Publicam-se muitos livros por mês, muitos autores portugueses e inclusive muita gente nova que está a chegar ao mercado. Portanto, não me parece que haja pouca aposta nos autores portugueses. Poderia haver um maior empenho das editoras a publicitar os autores portugueses mas mesmo assim parece-me que tem havido um trabalho melhor para o meio literário português. 

Depois incutiu-se no grande povo a ideia que os artistas, sejam escritores, cineastas ou artistas plásticos ou seja o que for querem é viver de subsídios. Mas, mesmo assim, já se começa a desconstruir esta ideia até porque relativamente a essa questão de viver de subsídios: é raríssimo o artista português que vive de subsídio. Há anos que não há subsídios para nada e mesmo quando havia eram muito pequeninos, portanto a maioria das pessoas ou está a viver com muitas dificuldades ou está em casa dos pais. Estes últimos estão um pouco mais amparados, com mais facilidade em pagar a comida ou então, tem de ter um trabalho complementar que permita pagar as contas do dia-a-dia, e neste momento nem sequer arranjar um trabalho complementar é fácil. 

Isto agora vai ser provavelmente um pouco mais desastroso para toda a gente e isto nota-se também ao nível da venda de livros, já se nota um certo retrair do mercado. E, além disso, é sempre muito fácil dizer os livros são muito caros, o teatro é muito caro. E eu não digo que não sejam caros para o nível de vida que nós temos. Nós temos salários muito baixos para os nossos preços de tudo. Contudo continua a haver muita gente a pagar 20€ para ir ver um jogo de futebol! O que tudo bem, eu também gosto de ver futebol, mas não se pode ter este discurso da cultura é exorbitante, os artistas são uns gananciosos e põe um preço elevadíssimo, porque sim nós temos preços elevados mas é um problema generalizado e não um problema dos produtos culturais. 


Dentro das suas paixões, cinema, música, teatro e mesmo a escrita consegue escolher uma que lhe dê mais prazer? 

É necessariamente a escrita, por mais que eu tenha acalentado durante muitos anos aquele sonho mais palerma da representação e devo ter praticado, entre os 12 e os 13 anos, aquele discurso ao espelho: “I'm so thankful for this Oscar!”. 

Mas, apesar disso, a verdade é que apenas um em um milhão é que consegue, e então também fiz
uma opção e achei que não devia investir por aí. As outras artes têm quase sempre um componente que nos capta mas depois fui achando que podia não ter tanto jeito para aquilo quanto achava ou quanto me diziam na altura.

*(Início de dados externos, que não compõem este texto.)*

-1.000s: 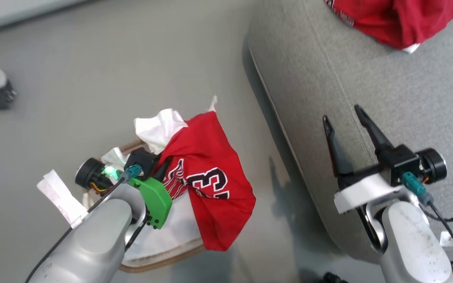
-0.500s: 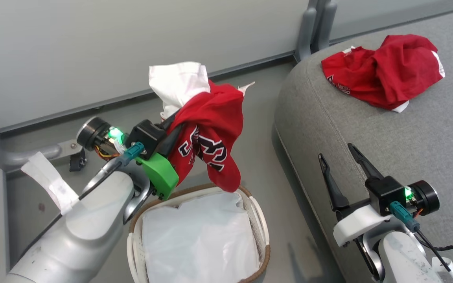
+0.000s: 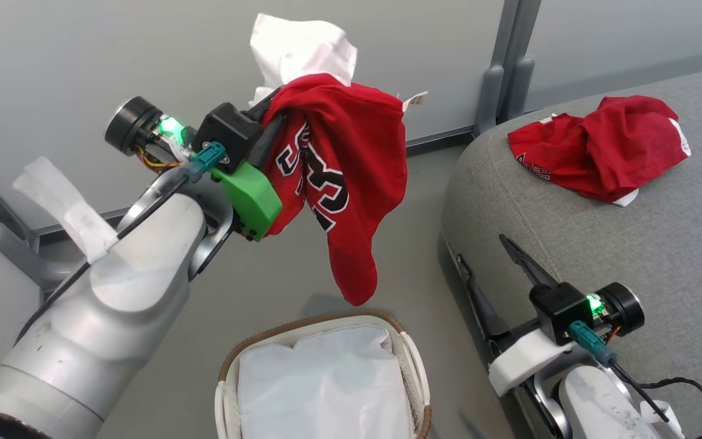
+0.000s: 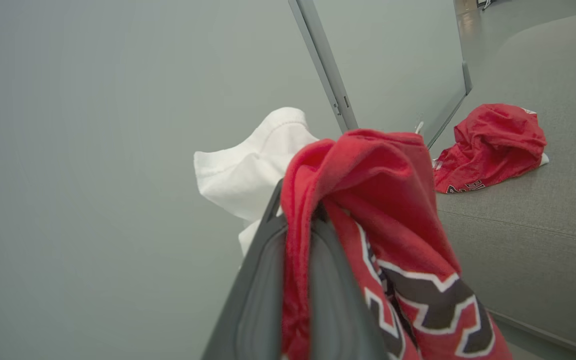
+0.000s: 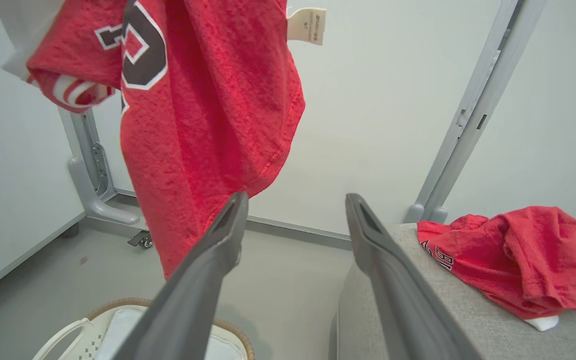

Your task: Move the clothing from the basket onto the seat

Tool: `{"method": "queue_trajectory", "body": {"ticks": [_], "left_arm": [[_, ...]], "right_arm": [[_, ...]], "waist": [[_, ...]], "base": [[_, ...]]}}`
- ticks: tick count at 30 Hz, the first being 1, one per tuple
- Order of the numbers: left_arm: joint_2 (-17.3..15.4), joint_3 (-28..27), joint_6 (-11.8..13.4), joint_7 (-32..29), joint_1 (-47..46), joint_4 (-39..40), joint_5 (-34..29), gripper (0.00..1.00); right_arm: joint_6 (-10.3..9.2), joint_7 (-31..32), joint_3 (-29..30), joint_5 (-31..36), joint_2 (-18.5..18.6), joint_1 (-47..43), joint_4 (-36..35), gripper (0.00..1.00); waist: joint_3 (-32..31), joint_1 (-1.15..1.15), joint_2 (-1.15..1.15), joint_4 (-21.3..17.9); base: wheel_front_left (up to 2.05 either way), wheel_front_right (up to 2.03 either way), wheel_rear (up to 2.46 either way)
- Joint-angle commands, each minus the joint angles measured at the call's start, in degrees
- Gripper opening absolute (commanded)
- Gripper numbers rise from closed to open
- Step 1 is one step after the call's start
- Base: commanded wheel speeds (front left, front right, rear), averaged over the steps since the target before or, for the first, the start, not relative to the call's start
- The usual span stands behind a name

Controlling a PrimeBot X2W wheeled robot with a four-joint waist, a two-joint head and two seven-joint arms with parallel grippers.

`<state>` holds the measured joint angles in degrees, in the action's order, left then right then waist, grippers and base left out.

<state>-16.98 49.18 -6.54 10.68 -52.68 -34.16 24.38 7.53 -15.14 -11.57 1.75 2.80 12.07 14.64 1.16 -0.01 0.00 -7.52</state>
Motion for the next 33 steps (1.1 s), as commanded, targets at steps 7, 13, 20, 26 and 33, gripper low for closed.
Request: {"method": "queue_trajectory", "body": {"ticks": [7,13,20,26,33], "left_arm": [[2.03,1.14,-0.11,-2.53,-5.13,1.47,-0.41,0.00],[4.98,2.48,-0.09,-4.65,-7.53,2.17,-0.54,0.00],[9.35,4.43,-0.30,-6.28,-8.54,2.94,0.46,0.00],[11.59,6.17,-0.43,-6.99,-8.00,3.89,1.92,0.00],[11.74,7.16,-0.42,-7.20,-6.06,5.34,3.25,0.00]], "right_arm": [[-0.08,-0.01,-6.34,-1.11,0.20,3.29,2.63,1.00],[-0.08,-0.01,-10.33,-2.52,0.20,8.05,6.21,1.00],[-0.08,-0.01,-12.06,-3.86,0.20,13.82,11.30,1.00],[-0.08,-0.01,-9.84,-4.51,0.23,16.14,14.12,1.00],[-0.08,-0.01,-6.12,-3.56,0.24,16.91,14.30,0.00]], "waist": [[-0.17,0.01,0.00,1.58],[-0.17,0.01,0.00,3.53],[-0.18,0.01,0.00,6.20],[-0.46,0.01,0.00,8.10],[-0.81,0.01,0.00,8.96]], "base": [[0.00,0.00,0.00],[0.00,0.00,0.00],[0.00,0.00,0.00],[0.00,0.00,0.00],[0.00,0.00,0.00]]}}
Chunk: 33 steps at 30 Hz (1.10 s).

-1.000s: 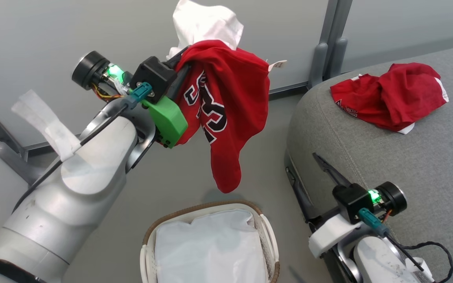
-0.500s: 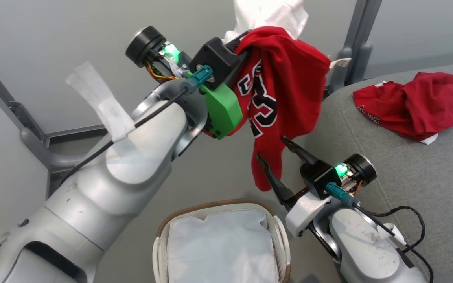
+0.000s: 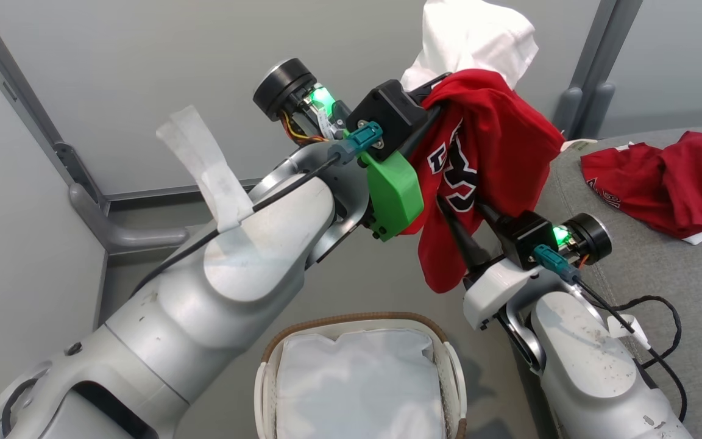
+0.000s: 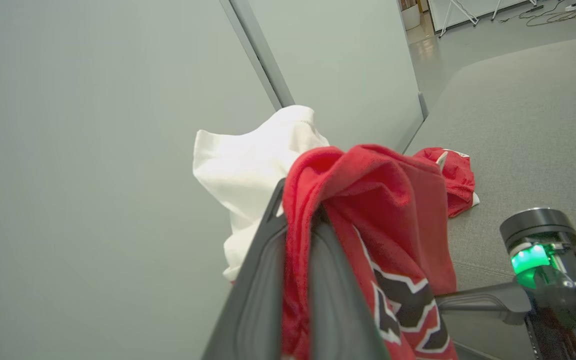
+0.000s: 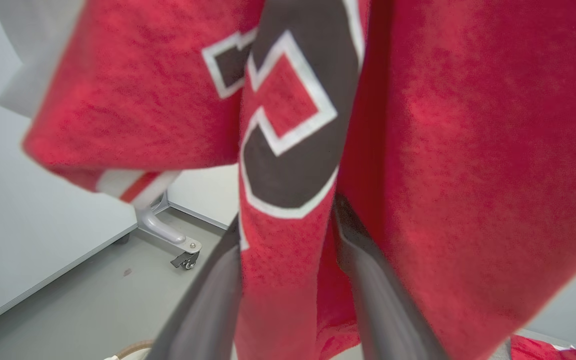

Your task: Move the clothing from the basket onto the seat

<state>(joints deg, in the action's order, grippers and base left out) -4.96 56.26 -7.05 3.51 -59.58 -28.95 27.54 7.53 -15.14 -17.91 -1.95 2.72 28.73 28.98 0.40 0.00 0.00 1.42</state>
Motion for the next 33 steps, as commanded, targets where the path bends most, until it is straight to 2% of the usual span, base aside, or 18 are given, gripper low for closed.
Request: {"method": "queue_trajectory", "body": {"ticks": [1,11,12,13,14,15,16,24,33], "left_arm": [[-0.51,0.08,0.22,0.00,1.10,0.14,0.20,0.00],[-2.55,-0.90,1.34,1.97,4.84,-1.34,2.32,0.00],[-2.76,-0.90,1.35,2.27,5.32,-1.63,2.45,0.05],[-3.02,-0.83,1.32,2.67,5.97,-1.93,2.60,0.30],[-3.16,-1.00,1.43,3.14,6.59,-2.15,2.96,0.44],[-3.37,-1.21,1.49,3.88,7.44,-2.49,3.25,0.93],[-3.55,-1.40,1.68,4.43,8.23,-2.89,3.55,1.00],[-3.58,-2.39,2.45,9.90,14.90,-7.64,5.58,1.00],[-2.84,-6.54,2.73,11.69,21.79,-8.44,5.97,1.00]], "right_arm": [[-0.08,-0.01,0.61,0.25,0.28,0.21,-0.30,0.00],[-0.08,-0.01,1.49,0.00,0.26,-1.26,-1.84,0.00],[-0.08,-0.02,1.69,-0.13,0.26,-1.31,-2.00,0.00],[-0.08,-0.01,1.95,-0.28,0.27,-1.44,-2.27,0.00],[-0.08,-0.01,2.18,-0.34,0.26,-1.56,-2.45,0.00],[-0.08,-0.02,2.63,-0.47,0.26,-1.67,-2.73,0.00],[-0.08,-0.01,3.03,-0.53,0.27,-1.76,-2.91,0.00],[-0.08,-0.02,8.85,1.53,0.27,-2.25,-4.20,0.00],[-0.08,-0.02,13.92,3.84,0.25,-2.84,-6.75,0.00]], "waist": [[-0.10,0.00,0.00,-0.04],[-0.23,0.00,0.00,-1.76],[-0.22,0.00,0.00,-1.91],[-0.19,0.00,0.00,-2.13],[-0.17,0.00,0.00,-2.27],[-0.14,0.00,0.00,-2.45],[-0.11,0.00,0.00,-2.59],[0.25,0.00,0.00,-3.25],[0.79,0.00,0.00,-4.42]], "base": [[0.00,0.00,0.00],[0.00,0.00,0.00],[0.00,0.00,0.00],[0.00,0.00,0.00],[0.00,0.00,0.00],[0.00,0.00,0.00],[0.00,0.00,0.00],[0.00,0.00,0.00],[0.00,0.00,0.00]]}}
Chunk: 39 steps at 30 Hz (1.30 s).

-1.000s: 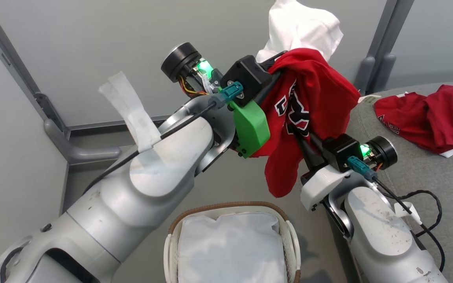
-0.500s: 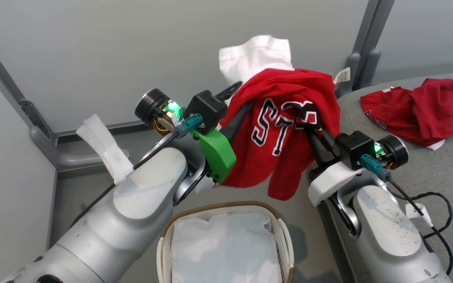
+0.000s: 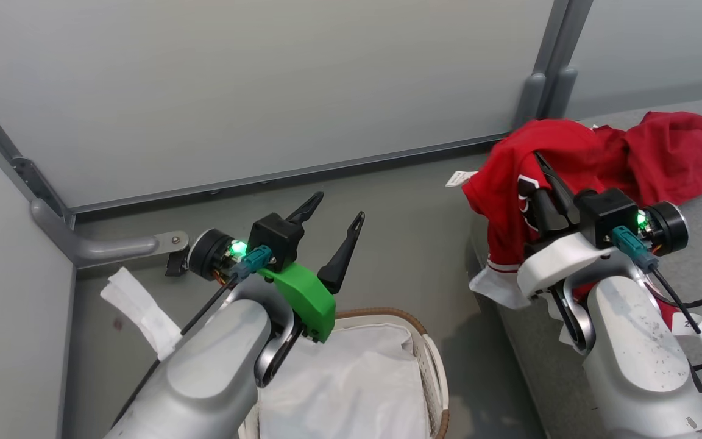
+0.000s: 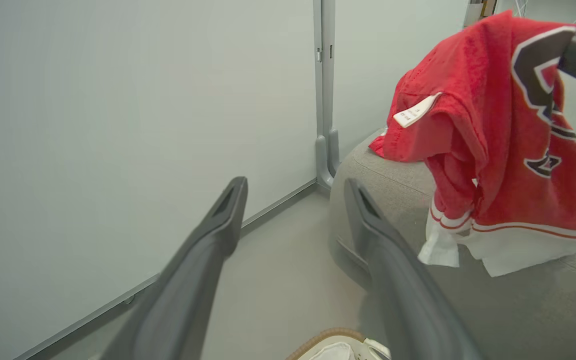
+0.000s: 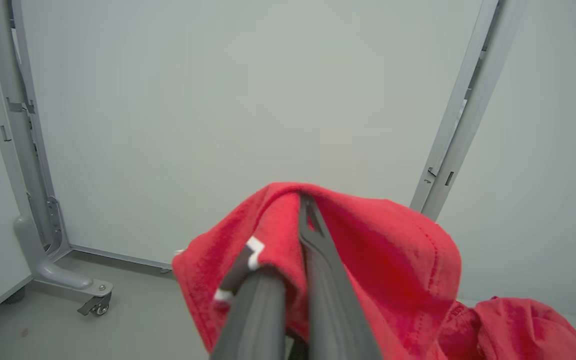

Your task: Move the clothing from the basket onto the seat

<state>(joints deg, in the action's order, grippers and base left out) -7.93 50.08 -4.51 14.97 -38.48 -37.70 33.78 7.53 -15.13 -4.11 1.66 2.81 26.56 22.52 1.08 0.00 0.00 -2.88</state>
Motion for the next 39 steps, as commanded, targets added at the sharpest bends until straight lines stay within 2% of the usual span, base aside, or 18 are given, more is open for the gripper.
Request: {"method": "queue_trajectory", "body": {"ticks": [1,12,22,26,32,39], "left_arm": [[0.17,-1.30,0.33,0.23,1.81,1.11,-0.73,1.00],[1.47,-8.10,-0.58,0.18,8.82,5.36,-5.48,1.00],[3.36,-12.01,-1.78,0.17,11.18,7.10,-8.39,1.00],[4.01,-12.69,-2.20,0.18,11.45,7.21,-9.43,1.00],[4.47,-12.69,-2.64,0.18,11.03,7.13,-10.56,1.00],[4.84,-11.56,-2.95,0.18,9.32,7.51,-11.44,1.00]], "right_arm": [[-0.08,-0.03,0.55,0.45,0.17,-0.76,-0.65,0.00],[-0.08,-0.03,4.18,1.04,0.19,0.28,-2.44,0.00],[-0.08,-0.03,5.76,1.73,0.18,1.66,-4.30,0.00],[-0.08,-0.03,6.73,2.54,0.19,1.05,-4.91,0.00],[-0.08,-0.02,9.75,3.67,0.15,0.42,-5.38,0.00],[-0.08,-0.03,13.64,5.30,0.15,2.80,-5.25,0.00]], "waist": [[0.19,0.00,0.00,-0.27],[1.16,0.00,0.00,-2.45],[2.95,0.00,0.00,-10.13],[4.08,0.00,0.00,-14.13],[6.06,0.00,0.00,-17.86],[9.20,0.00,0.00,-17.63]], "base": [[0.00,0.00,0.00],[0.00,0.00,0.00],[0.00,0.00,0.00],[0.00,0.00,0.00],[0.00,0.00,0.00],[0.00,0.00,0.00]]}}
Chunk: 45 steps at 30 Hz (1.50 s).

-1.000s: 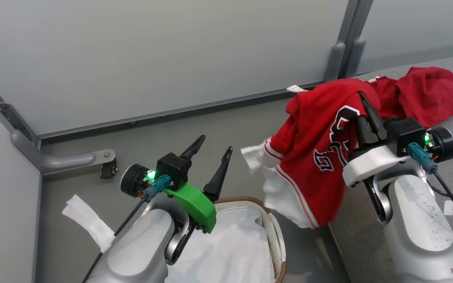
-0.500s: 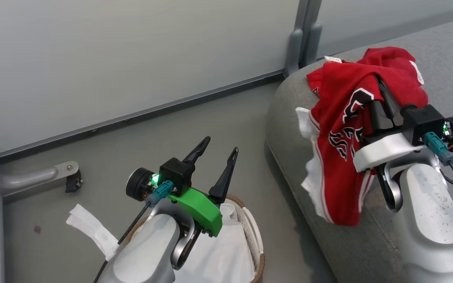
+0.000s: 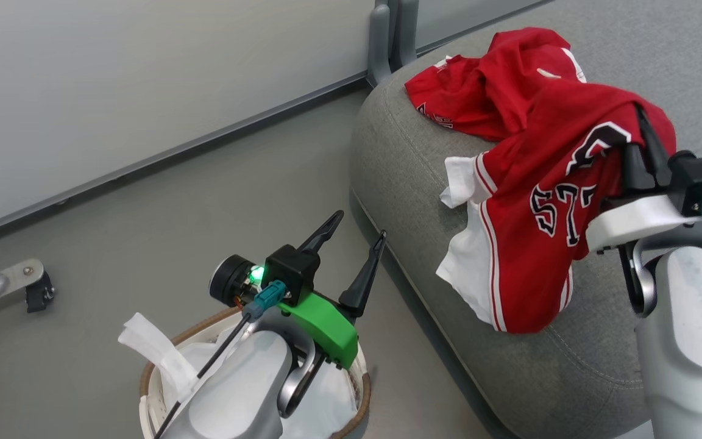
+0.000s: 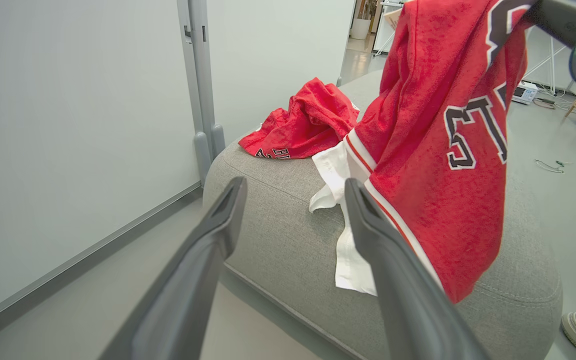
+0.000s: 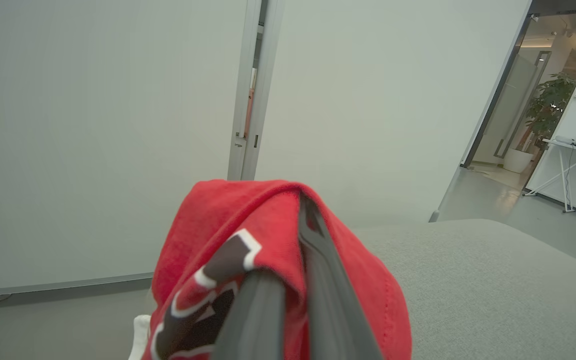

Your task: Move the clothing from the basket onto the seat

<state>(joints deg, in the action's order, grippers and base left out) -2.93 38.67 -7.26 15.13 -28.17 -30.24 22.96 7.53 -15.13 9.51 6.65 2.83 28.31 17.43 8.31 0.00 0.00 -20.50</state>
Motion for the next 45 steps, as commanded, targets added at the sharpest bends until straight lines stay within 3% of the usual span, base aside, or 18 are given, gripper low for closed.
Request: {"method": "queue_trajectory", "body": {"ticks": [1,8,19,25,35,37,38,39,40,45], "left_arm": [[-0.15,0.03,-0.21,0.01,-1.28,0.21,-0.73,1.00],[-0.12,1.09,-0.32,0.02,-3.91,1.36,-1.40,1.00],[-0.06,2.71,-0.31,0.02,-9.92,3.90,-3.08,1.00],[-0.07,3.14,-0.30,0.02,-11.98,6.43,-3.72,1.00],[-0.39,1.88,-0.30,0.02,-10.70,6.55,-4.92,1.00],[-0.50,1.76,-0.30,0.02,-10.18,6.41,-4.87,1.00],[-0.57,1.76,-0.30,0.02,-10.04,6.29,-4.80,1.00],[-0.77,1.68,-0.30,0.02,-9.90,6.13,-4.75,1.00],[-0.91,1.62,-0.30,0.02,-9.80,6.00,-4.65,1.00],[-1.27,0.89,-0.30,0.02,-8.70,5.22,-3.96,1.00]], "right_arm": [[-0.08,-0.03,0.57,0.84,0.12,1.88,-0.11,0.00],[-0.08,-0.03,7.02,6.90,0.70,12.41,-1.54,0.00],[-0.08,-0.03,17.30,11.47,10.38,29.76,6.70,0.00],[-0.08,-0.02,21.10,13.07,12.78,30.96,11.12,0.00],[-0.08,-0.02,24.53,15.72,9.98,25.07,15.09,0.00],[-0.08,-0.02,24.51,15.47,9.40,23.86,14.64,0.35],[-0.08,-0.03,24.37,15.31,9.11,23.20,14.39,0.76],[-0.08,-0.02,24.12,15.23,8.68,22.67,14.21,0.96],[-0.08,-0.02,23.89,15.17,8.38,22.12,13.96,1.00],[-0.08,-0.02,22.24,14.25,7.67,19.10,13.33,1.00]], "waist": [[2.72,0.00,0.00,0.44],[9.61,0.00,0.00,4.88],[22.76,0.00,0.00,13.16],[27.73,0.00,0.00,16.09],[29.13,0.00,0.00,15.45],[28.63,0.00,0.00,14.88],[28.32,0.00,0.00,14.60],[27.96,0.00,0.00,14.27],[27.67,0.00,0.00,14.02],[25.22,0.00,0.00,12.44]], "base": [[0.00,0.00,0.00],[0.00,0.00,0.00],[0.00,0.00,0.00],[0.00,0.00,0.00],[0.00,0.00,0.00],[0.00,0.00,0.00],[0.00,0.00,0.00],[0.00,0.00,0.00],[0.00,0.00,0.00],[0.00,0.00,0.00]]}}
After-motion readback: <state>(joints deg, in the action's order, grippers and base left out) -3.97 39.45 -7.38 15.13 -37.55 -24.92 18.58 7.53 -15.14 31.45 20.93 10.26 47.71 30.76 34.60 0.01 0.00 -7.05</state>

Da mesma forma que eu gostava muito de tocar piano mas não era uma pianista esforçada. Tenho amigos que neste momento são concertistas e eles sempre foram assombrosos e eu podia trabalhar muito e tocar uma música muito bem tocadinha, podia trabalhar muito mas ainda faltavam aqueles 10% inexplicáveis que uma pessoa tem, quer seja uma aptidão ou um talento, chamem-lhe o que quiserem. Obviamente isto tudo, se não houver os 90% de trabalho, vai tudo para o tecto, não vai adiantar nada. A verdade era que faltava ali qualquer coisa e eu sabia que não tinha qualidade para ir para o meio e como carreira, fosse numa área ou na outra, não me interessava assim tanto e que me interessava muito mais por outras, por muito que eu goste delas. 

A literatura, de facto, é a minha área, de alguma forma é-me inata, já tenho o trabalho mais facilitado, eu consigo perceber os mecanismos daquilo sem grande esforço e provavelmente se algum dia disser que sim ao teatro ou ao cinema será pela vertente mais literária. 


O que diria a alguém que se está a iniciar agora numa possível carreira como autor ou que tenha esse desejo? 

Além de mandar para várias editoras, ligar antes para saber o que as editoras querem. Há editoras que querem que se mande apenas um resumo, apenas os primeiros capítulos ou o livro todo. Varia sempre. 

Mas, aquilo que eu diria, uma coisa muito simples: ser o mais auto-crítico possível. Não ficar satisfeito com a aparente genialidade de um primeira ideia que possa surgir. Focar num ponto, e por vezes pô-lo de lado e vamos ver se conseguimos fazer melhor. 

Não ficar à espera da divina inspiração senão nunca mais se vai sair do mesmo sítio. É fazer um exercício mesmo de trabalho, se eu em vez de ir por aqui fosse por ali, se tivesse esta ideia A acrescida de B e C. Isto resulta ou não resulta? Isto é parvo, então lixo. Esta é mais ou menos, fica aqui de lado e depois pode ser que conjugada com outra resulte. 

Portanto, não se satisfazer com a ideia, com a escrita. Com qualquer componente do trabalho nunca ficar imediatamente satisfeito. Questionar se não se pode fazer melhor e se não haverá outra forma, por mais angustiante que o processo possa acabar por ser, tentar ver de todos os prismas.

Isto é o que resulta para mim, eu sei que parto de C, tenho de passar obrigatoriamente por H e termino em E. Ter os pontos fulcrais e saber o que pretendo com aquilo, quais são as ideias, os vários temas, em que é que eu vou insistir e arranjar forma de o transmitir de forma subtil. 

Mas essencialmente é isto: muito trabalho, muita autocrítica e não ficar satisfeito com as primeiras coisas. 

Depois é aquele conselho de que qualquer pessoa tem o direito de errar, voltar a tentar, errar de novo e tentar novamente. E pode fazer isso as vezes que achar que deve fazer, embora com uma certa racionalidade. Se chegar a um ponto e já viu que falhou 200 vezes, deve começar a pensar que não devia ir por aquele caminho com o livro ou, mesmo insistir na escrita. Ser também racional e não apenas emotivo na sua avaliação. Mas, também não achar que só porque fez um primeiro mau livro, uma primeira má história ou uma resposta negativa inicial que vai estar arruinado. As pessoas têm o direito de voltar a tentar e tentar várias vezes. 


E em relação futuro, que projectos têm em mente? 

Imediatamente acabar este livro! Finalmente! E começar outro que já tenho mais algumas ideias, e já defini mais ao menos com quais hei-de avançar a seguir. 

Agora também tenho no futuro próximo, um colóquio que estou a organizar na Faculdade de Letras, não tenho um papel preponderante na organização mas mesmo assim é uma obrigação. 

E de resto, outras pequeninas coisas, que ainda estão num estado muito embrionário para estar a falar delas.



Gostaríamos de agradecer à Inês pela gentileza de se ter encontrado connosco e de nos ter concedido esta entrevista, e também por nos ter disponibilizado o seu livro.

Inês, desejamos-lhe as maiores felicidades e muita sorte para os seus projectos futuros!